A healthy farm income is credited with pushing Iowa’s economy toward recovery. Creighton University economist Ernie Goss says his latest survey of bankers in Iowa and nine other Midwestern states shows some of the best numbers since January of 2008, but he still sees signs of troubling economic news ahead.

The growth we’re seeing in agricultural land over recent years will not be repeated in the next few years, Goss says. Urban and rural areas are seeing “real issues” with housing. A report last week found Iowa farmland values rose 16-percent in the past year and now have an average price of more than five-thousand dollars an acre. In agriculture-based states like Iowa, Goss says it’s key to watch what happens to farmers and their incomes.

“The farmers are spending,” Goss says. “They’re spending on equipment, they’re spending on new trucks and that, of course, spills over to the rest of the economy.” Goss says 35-percent of the regional bankers who were surveyed this month say they’re concerned about agricultural land prices.

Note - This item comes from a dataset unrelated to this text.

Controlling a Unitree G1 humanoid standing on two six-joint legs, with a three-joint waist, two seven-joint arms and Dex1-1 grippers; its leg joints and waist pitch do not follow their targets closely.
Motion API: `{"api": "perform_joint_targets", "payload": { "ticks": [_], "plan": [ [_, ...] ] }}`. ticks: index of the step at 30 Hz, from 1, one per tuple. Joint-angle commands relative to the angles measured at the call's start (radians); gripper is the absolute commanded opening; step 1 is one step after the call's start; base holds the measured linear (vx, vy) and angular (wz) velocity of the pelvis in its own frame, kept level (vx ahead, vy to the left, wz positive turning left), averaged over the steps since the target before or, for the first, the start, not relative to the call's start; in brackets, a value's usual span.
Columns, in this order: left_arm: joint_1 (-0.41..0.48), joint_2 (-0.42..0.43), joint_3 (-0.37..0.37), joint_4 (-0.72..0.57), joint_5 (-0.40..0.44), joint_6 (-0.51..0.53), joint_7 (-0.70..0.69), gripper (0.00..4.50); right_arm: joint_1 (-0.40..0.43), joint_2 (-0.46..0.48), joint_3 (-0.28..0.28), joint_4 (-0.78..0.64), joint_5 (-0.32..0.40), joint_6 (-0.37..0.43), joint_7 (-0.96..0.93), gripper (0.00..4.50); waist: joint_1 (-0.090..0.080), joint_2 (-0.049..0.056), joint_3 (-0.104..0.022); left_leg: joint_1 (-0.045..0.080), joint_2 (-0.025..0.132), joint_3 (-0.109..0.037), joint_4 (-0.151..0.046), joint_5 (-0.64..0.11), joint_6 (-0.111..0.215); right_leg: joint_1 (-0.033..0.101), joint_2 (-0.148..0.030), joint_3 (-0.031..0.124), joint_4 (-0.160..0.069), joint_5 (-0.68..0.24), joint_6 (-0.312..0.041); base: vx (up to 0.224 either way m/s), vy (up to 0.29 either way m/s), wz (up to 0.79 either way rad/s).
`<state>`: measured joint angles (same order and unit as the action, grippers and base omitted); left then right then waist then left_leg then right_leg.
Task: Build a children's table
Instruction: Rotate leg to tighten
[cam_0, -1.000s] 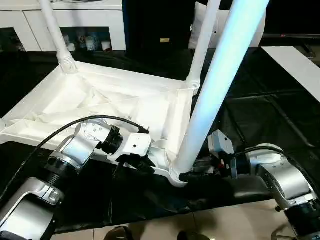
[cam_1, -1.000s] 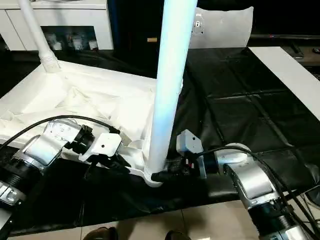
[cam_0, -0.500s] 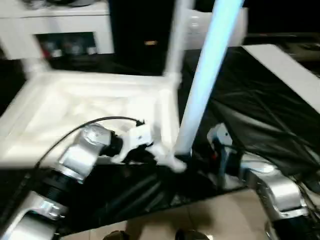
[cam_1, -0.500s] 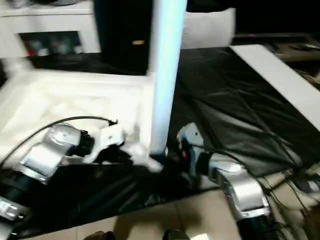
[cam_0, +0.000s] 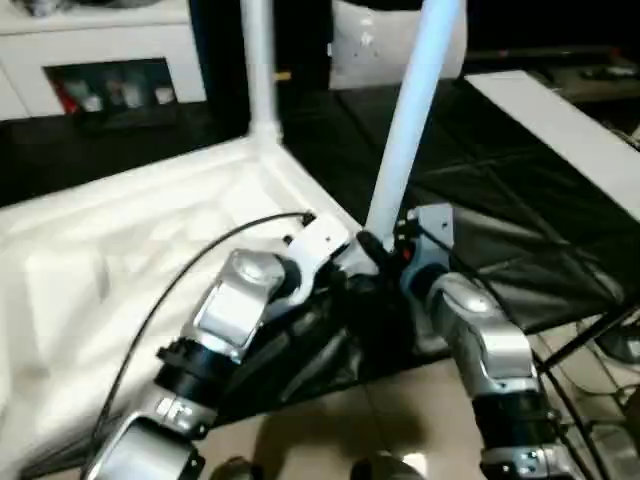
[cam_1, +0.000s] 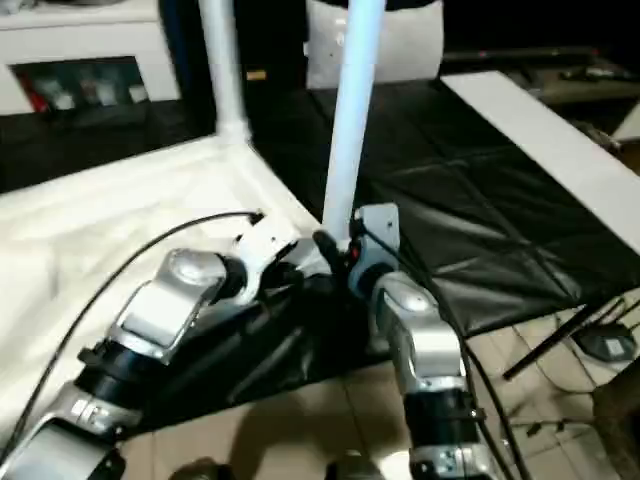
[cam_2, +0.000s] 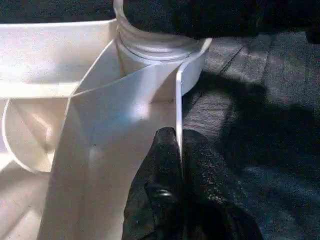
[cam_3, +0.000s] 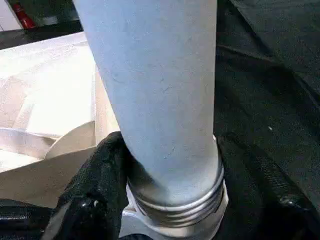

“Land prices in some areas have doubled in the past two years,” Goss says. “Of course, that really represents an economic threat if that bubble should burst. What we’re more likely to see is the air coming out of the agricultural land price bubble.” The land value price hikes in the 1970s eventually led to a bubble that burst in the ’80s, leading to widespread farm foreclosures and an array of other problems.